Task instructions: Only the lines with "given" in the entries below belong in the answer; please copy them.

[[ Supplied material open ]]

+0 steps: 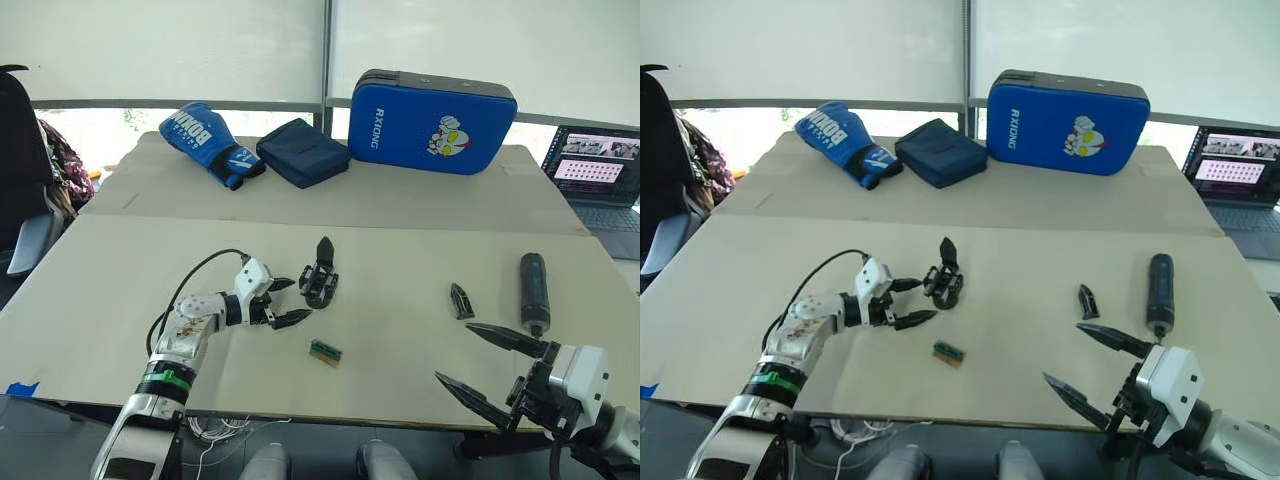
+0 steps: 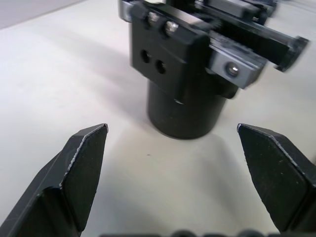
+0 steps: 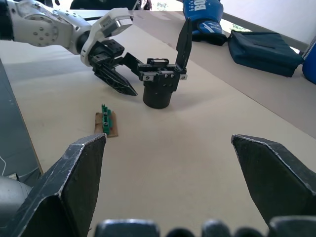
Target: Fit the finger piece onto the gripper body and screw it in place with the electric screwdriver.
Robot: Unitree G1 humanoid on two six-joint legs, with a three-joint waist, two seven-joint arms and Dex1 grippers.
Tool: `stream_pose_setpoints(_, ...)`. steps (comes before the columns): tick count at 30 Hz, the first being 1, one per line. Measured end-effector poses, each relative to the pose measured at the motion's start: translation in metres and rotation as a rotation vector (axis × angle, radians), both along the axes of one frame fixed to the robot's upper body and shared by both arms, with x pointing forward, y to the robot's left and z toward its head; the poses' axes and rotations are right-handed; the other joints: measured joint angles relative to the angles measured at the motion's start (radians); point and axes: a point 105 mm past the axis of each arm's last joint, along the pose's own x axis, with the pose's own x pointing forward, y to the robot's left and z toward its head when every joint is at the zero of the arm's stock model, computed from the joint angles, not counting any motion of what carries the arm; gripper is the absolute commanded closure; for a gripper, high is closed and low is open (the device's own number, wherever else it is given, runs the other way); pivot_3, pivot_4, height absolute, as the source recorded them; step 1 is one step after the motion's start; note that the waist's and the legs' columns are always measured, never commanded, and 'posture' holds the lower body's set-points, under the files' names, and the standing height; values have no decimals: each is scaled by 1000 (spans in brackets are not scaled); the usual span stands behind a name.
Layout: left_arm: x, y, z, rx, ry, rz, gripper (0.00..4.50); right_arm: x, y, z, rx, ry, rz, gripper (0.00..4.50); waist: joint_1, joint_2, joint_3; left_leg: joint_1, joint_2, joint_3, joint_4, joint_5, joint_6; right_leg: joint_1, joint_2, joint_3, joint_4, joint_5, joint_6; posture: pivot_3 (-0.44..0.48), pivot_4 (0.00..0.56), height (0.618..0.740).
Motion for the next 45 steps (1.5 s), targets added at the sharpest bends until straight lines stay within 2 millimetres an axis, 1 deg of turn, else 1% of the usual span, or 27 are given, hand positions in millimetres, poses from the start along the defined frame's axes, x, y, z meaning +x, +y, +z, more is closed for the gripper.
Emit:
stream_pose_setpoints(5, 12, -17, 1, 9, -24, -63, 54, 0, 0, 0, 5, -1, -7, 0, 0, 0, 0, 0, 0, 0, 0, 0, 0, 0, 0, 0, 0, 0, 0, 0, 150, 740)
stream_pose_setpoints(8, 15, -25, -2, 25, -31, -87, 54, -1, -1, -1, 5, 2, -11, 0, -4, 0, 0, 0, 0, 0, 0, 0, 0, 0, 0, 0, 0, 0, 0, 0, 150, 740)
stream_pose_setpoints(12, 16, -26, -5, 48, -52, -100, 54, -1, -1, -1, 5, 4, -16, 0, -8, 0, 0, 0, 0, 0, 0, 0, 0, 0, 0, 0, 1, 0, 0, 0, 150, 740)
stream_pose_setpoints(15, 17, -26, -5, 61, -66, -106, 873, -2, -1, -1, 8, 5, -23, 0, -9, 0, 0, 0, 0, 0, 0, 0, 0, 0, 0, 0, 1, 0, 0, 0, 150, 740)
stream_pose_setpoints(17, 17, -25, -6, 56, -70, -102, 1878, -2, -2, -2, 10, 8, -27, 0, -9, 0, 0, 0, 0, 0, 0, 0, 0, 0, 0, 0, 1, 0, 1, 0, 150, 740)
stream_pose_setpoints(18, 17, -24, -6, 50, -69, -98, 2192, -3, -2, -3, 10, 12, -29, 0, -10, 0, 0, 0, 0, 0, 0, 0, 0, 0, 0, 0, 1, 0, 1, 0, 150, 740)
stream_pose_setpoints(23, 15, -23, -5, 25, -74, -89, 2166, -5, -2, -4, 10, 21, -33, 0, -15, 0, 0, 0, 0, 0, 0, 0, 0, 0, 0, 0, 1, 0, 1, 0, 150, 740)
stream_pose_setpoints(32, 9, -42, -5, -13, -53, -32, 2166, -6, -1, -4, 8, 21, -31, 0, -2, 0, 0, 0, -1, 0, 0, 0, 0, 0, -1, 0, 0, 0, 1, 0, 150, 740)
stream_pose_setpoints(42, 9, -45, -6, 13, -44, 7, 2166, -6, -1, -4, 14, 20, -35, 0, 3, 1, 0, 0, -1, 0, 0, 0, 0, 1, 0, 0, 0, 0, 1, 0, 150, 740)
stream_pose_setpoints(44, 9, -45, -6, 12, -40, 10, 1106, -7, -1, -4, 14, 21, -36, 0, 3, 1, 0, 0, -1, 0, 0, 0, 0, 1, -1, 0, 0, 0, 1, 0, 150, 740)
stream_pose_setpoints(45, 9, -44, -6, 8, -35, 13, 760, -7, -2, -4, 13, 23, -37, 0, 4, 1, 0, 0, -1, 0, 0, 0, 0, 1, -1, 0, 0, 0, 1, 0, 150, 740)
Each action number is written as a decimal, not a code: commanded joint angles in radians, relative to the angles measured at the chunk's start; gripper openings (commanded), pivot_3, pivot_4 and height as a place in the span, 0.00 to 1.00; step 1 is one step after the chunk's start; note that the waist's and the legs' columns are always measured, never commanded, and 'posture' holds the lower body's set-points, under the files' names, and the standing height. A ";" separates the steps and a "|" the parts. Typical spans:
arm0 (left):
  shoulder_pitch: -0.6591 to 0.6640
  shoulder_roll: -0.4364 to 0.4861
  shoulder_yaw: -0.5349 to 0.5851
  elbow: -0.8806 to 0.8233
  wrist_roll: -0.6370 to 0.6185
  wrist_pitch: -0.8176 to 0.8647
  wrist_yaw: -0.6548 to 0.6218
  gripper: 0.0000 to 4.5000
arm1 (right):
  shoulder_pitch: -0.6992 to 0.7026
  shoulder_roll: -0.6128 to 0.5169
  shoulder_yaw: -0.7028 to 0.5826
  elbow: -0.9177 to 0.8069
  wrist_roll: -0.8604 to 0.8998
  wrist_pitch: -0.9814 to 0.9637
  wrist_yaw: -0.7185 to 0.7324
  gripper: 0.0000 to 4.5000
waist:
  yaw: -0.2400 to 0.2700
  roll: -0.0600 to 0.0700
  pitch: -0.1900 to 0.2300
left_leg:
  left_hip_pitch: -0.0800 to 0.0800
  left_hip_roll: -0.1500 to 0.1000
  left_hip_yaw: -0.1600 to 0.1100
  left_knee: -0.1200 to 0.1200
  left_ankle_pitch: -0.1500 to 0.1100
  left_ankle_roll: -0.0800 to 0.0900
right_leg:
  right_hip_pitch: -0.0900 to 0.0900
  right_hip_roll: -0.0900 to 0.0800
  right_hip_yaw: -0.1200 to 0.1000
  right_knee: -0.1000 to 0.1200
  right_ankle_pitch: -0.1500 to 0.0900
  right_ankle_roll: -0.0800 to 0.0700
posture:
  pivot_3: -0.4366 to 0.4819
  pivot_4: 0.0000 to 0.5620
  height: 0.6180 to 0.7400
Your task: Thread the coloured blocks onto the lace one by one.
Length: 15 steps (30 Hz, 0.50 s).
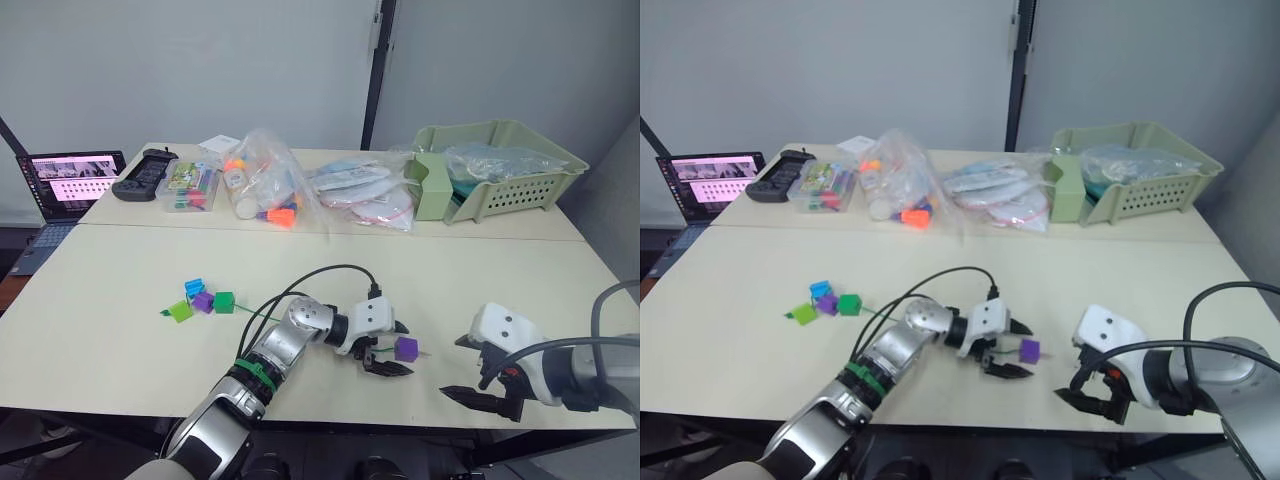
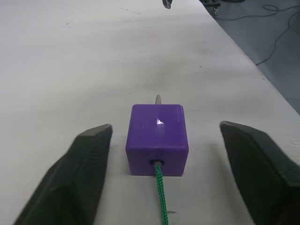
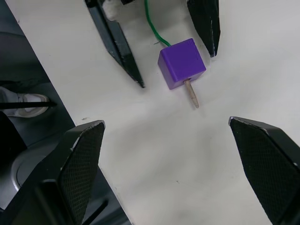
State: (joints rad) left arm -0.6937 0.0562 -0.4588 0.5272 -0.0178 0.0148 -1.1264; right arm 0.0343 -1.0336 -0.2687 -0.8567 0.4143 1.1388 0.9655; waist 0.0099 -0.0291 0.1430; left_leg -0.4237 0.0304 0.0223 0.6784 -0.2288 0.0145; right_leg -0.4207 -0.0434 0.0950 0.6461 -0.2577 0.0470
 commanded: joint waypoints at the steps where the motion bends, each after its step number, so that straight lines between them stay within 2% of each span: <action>1: -0.022 -0.029 0.000 0.006 0.005 -0.032 0.013 0.53 | 0.029 -0.004 -0.016 -0.012 -0.012 -0.042 -0.046 1.00 | 0.001 0.000 0.000 | 0.000 0.000 0.000 0.000 0.000 0.000 | 0.000 0.000 0.000 0.000 0.000 0.000 | 0.48 0.27 0.95; 4: -0.025 -0.045 0.001 0.034 0.015 -0.048 0.022 0.30 | 0.052 -0.013 0.019 0.023 -0.038 -0.100 -0.075 1.00 | 0.000 0.000 0.000 | 0.000 0.000 0.000 0.000 0.000 0.000 | 0.000 0.000 0.000 0.000 0.000 0.000 | 0.48 0.27 0.95; 5: -0.027 -0.048 0.002 0.039 0.018 -0.051 0.024 0.27 | 0.056 -0.022 0.033 0.036 -0.050 -0.123 -0.082 1.00 | 0.000 0.000 0.000 | 0.000 0.000 0.000 0.000 0.000 0.000 | 0.000 0.000 0.000 0.000 0.000 0.000 | 0.48 0.27 0.95; 9: -0.030 -0.049 0.003 0.040 0.025 -0.053 0.024 0.27 | 0.048 -0.062 0.092 0.087 -0.089 -0.207 -0.086 1.00 | 0.000 0.000 0.000 | 0.000 0.000 0.000 0.000 0.000 0.000 | 0.000 0.000 0.000 0.000 0.000 0.000 | 0.48 0.27 0.95; 15: -0.015 -0.013 -0.003 0.013 0.033 -0.046 0.003 0.27 | -0.121 -0.093 0.302 0.252 -0.187 -0.381 -0.053 1.00 | -0.009 0.000 0.000 | 0.001 0.000 0.000 0.000 0.000 0.000 | 0.001 0.000 0.000 0.000 0.000 0.000 | 0.48 0.27 0.95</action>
State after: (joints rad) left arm -0.7060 0.0385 -0.4579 0.5642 0.0073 -0.0211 -1.1178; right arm -0.0631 -1.1182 0.0102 -0.6206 0.2538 0.8058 0.9018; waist 0.0006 -0.0290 0.1429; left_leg -0.4222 0.0306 0.0228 0.6782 -0.2287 0.0144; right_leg -0.4202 -0.0429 0.0955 0.6462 -0.2575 0.0473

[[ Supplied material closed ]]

Response area:
Tool: `stream_pose_setpoints(_, ...)`. steps (comes before the columns): tick count at 30 Hz, the first being 1, one per line. Measured end-effector poses, each relative to the pose measured at the motion's start: translation in metres and rotation as a rotation vector (axis × angle, radians), both along the axes of one frame fixed to the robot's upper body and shared by both arms, with x pointing forward, y to the robot's left and z toward its head; the poses' axes and rotations are right-handed; the other joints: measured joint angles relative to the angles measured at the motion's start (radians); point and axes: a point 105 mm past the axis of each arm's last joint, along the pose's own x axis, with the pose's own x pointing forward, y to the robot's left and z toward its head when every joint is at the zero of the arm's stock model, computed from the joint angles, not counting any motion of what carries the arm; gripper is the absolute commanded closure; for a gripper, high is closed and low is open (the device's own number, wherever else it is given, runs the other way); pivot_3, pivot_4, height absolute, as the source recorded them; step 1 is one step after the motion's start; note that the waist's and the legs' columns are always measured, never commanded, and 'posture' holds the lower body's set-points, under the files' names, and the standing height; values have no decimals: each is scaled by 1000 (spans in brackets are not scaled); the usual span stands behind a name.
Motion for the next 45 steps (1.5 s), targets added at the sharpest bends until straight lines stay within 2 millimetres an axis, 1 deg of turn, else 1% of the usual span, or 27 are given, hand positions in millimetres, poses from the start along the defined frame's axes, x, y, z meaning +x, +y, +z, more is closed for the gripper.

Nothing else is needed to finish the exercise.